Required work | Whenever the string "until" appears in a line below, please copy the line out.

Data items
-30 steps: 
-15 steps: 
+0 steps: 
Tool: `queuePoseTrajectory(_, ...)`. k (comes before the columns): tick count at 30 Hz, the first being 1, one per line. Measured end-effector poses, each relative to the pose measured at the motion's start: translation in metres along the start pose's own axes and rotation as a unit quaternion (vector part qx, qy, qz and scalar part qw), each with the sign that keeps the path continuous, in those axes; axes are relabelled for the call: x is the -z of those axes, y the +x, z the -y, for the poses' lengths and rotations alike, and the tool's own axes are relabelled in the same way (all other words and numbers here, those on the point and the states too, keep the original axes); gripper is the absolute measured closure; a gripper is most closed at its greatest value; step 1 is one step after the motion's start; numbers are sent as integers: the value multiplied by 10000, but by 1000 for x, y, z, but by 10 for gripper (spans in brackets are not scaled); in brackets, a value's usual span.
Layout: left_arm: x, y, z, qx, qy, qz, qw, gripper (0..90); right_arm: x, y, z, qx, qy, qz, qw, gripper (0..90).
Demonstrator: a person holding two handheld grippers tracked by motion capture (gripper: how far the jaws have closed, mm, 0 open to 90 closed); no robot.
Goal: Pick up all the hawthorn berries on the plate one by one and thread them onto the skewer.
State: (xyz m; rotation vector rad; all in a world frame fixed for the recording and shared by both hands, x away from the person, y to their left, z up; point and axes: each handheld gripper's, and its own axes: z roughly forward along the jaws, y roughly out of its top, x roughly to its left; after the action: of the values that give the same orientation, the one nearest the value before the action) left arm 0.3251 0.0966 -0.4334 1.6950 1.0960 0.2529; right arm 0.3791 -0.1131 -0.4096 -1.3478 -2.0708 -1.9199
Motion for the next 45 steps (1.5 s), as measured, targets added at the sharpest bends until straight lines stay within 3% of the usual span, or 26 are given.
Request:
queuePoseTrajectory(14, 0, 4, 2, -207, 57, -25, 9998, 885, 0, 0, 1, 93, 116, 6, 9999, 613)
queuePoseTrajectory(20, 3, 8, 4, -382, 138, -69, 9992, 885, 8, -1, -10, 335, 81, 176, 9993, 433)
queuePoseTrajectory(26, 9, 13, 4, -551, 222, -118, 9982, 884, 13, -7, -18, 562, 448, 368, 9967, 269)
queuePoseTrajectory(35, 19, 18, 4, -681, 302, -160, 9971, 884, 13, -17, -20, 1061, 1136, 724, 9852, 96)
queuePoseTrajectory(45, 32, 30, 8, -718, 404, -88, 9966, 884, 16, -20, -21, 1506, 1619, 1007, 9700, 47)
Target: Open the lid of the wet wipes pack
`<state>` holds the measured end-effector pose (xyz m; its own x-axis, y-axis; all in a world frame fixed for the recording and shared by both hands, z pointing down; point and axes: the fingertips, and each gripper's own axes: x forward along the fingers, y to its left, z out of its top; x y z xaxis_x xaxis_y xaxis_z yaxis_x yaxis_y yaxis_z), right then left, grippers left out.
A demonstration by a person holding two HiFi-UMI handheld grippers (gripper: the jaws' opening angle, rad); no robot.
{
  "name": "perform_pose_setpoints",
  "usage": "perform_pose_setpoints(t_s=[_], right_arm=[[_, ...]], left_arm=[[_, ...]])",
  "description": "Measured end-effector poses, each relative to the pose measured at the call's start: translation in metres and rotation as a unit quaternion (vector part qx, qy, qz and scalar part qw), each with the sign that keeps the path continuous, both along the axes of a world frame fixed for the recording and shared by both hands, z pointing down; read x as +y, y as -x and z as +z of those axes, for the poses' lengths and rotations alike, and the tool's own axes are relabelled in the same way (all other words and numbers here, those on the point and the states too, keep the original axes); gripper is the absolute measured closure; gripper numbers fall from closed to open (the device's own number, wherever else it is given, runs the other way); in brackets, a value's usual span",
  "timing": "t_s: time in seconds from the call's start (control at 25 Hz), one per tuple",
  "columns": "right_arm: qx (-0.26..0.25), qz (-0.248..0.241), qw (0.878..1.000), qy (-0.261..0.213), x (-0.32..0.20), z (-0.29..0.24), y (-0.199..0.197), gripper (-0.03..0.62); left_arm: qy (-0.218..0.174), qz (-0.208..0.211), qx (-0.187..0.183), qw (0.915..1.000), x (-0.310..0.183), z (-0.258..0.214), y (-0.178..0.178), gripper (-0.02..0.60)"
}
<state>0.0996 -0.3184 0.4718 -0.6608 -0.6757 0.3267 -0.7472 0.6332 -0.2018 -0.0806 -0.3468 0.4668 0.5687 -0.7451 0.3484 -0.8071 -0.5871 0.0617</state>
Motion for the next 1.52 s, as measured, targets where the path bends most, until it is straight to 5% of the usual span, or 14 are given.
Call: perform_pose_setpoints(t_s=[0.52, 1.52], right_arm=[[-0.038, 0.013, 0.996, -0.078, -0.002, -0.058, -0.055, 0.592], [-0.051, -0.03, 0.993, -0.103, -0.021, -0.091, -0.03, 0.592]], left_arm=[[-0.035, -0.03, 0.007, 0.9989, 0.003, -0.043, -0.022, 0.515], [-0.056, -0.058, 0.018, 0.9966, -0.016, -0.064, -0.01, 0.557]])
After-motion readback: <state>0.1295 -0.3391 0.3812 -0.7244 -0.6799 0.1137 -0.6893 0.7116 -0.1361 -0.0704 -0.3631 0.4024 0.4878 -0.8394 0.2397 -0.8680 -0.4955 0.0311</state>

Final answer |
Motion for the next 45 steps (1.5 s), as measured, targets added at the sharpest bends until straight lines stay within 3% of the usual span, or 26 are given.
Motion for the next 1.52 s, as measured, targets where the path bends most, until it is straight to 5% of the usual span, or 14 are given.

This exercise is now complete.